Remark 1: Inserting an element into the middle of the list requires shifting all following elements one place over in the array to make room for the new element. Similarly, deleting any element except the last also requires shifting elements to close up the gap. This is what makes this representation inefficient in case of frequent modifications of elements.
Remark 2: Contrary to what you might think, this representation is perfectly suited for recursive lists.

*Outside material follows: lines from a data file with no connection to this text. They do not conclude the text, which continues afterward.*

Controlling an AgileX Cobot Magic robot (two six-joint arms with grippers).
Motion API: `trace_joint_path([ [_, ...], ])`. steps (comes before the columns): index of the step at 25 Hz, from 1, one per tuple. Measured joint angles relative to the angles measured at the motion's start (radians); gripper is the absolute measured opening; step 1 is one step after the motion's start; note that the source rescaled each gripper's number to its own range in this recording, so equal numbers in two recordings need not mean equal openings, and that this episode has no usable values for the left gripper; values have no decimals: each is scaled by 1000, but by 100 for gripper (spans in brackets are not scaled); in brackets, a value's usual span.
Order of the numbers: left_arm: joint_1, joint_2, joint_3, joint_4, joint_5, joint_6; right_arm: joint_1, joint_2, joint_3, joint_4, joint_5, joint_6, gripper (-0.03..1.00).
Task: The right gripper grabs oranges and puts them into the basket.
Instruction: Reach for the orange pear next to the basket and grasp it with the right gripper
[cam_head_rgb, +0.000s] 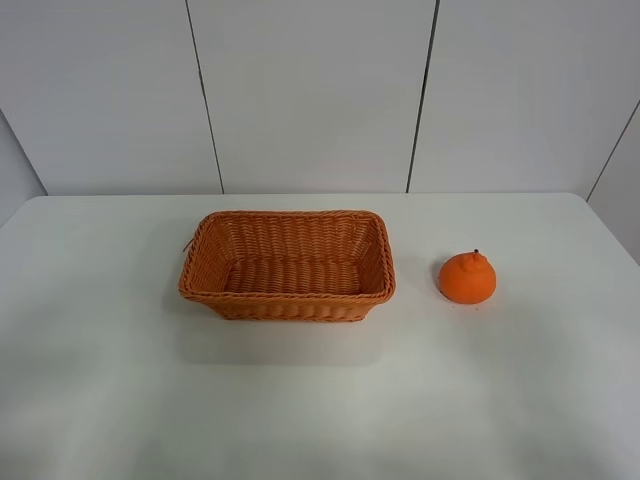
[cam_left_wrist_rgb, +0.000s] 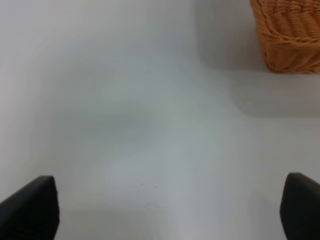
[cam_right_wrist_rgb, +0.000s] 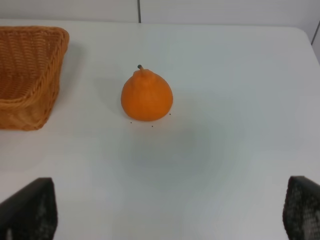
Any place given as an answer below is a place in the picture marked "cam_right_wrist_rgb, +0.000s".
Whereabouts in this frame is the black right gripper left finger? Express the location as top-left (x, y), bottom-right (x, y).
top-left (0, 177), bottom-right (58, 240)

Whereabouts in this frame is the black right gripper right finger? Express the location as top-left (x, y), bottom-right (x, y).
top-left (282, 176), bottom-right (320, 240)

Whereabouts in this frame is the orange with stem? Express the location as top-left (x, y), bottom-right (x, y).
top-left (120, 64), bottom-right (174, 122)

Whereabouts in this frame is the woven wicker basket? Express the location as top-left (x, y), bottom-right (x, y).
top-left (0, 26), bottom-right (70, 131)

In this case, the length serves as first position (Head box).
Pointer implementation of Lists
Example of Algorithmic declaration :
Types
t_element = ... /* Element definition */ t_plist = t_liste /* pointeur t_plist definition */ t_list = record /* type t_list definition */ t_element elt t_plist lien end record t_list
Variables
t_plist list
This could correspond to the following structure:
The NUL pointer represents the end of the list (emptylist).
The pointer implementation uses only as much space as is needed for the elements currently on the list. This implementation of lists uses pointers to link successive list elements. It frees us from using contiguous memory for storing a list and hence from shifting elements to make room for new elements or to close up a gap created by delete elements. But one price we pay for this liberty is extra space for the pointer in each cell.
Remark: The major drawback is not being able to access the Kth element directly. Indeed, in this kind of implementation, we have to follow the link cell by cell until locate the searched element. However, it is easy to concatenate two lists, add, or delete an item without having to shift any element. It is also very well suited to recursive processing.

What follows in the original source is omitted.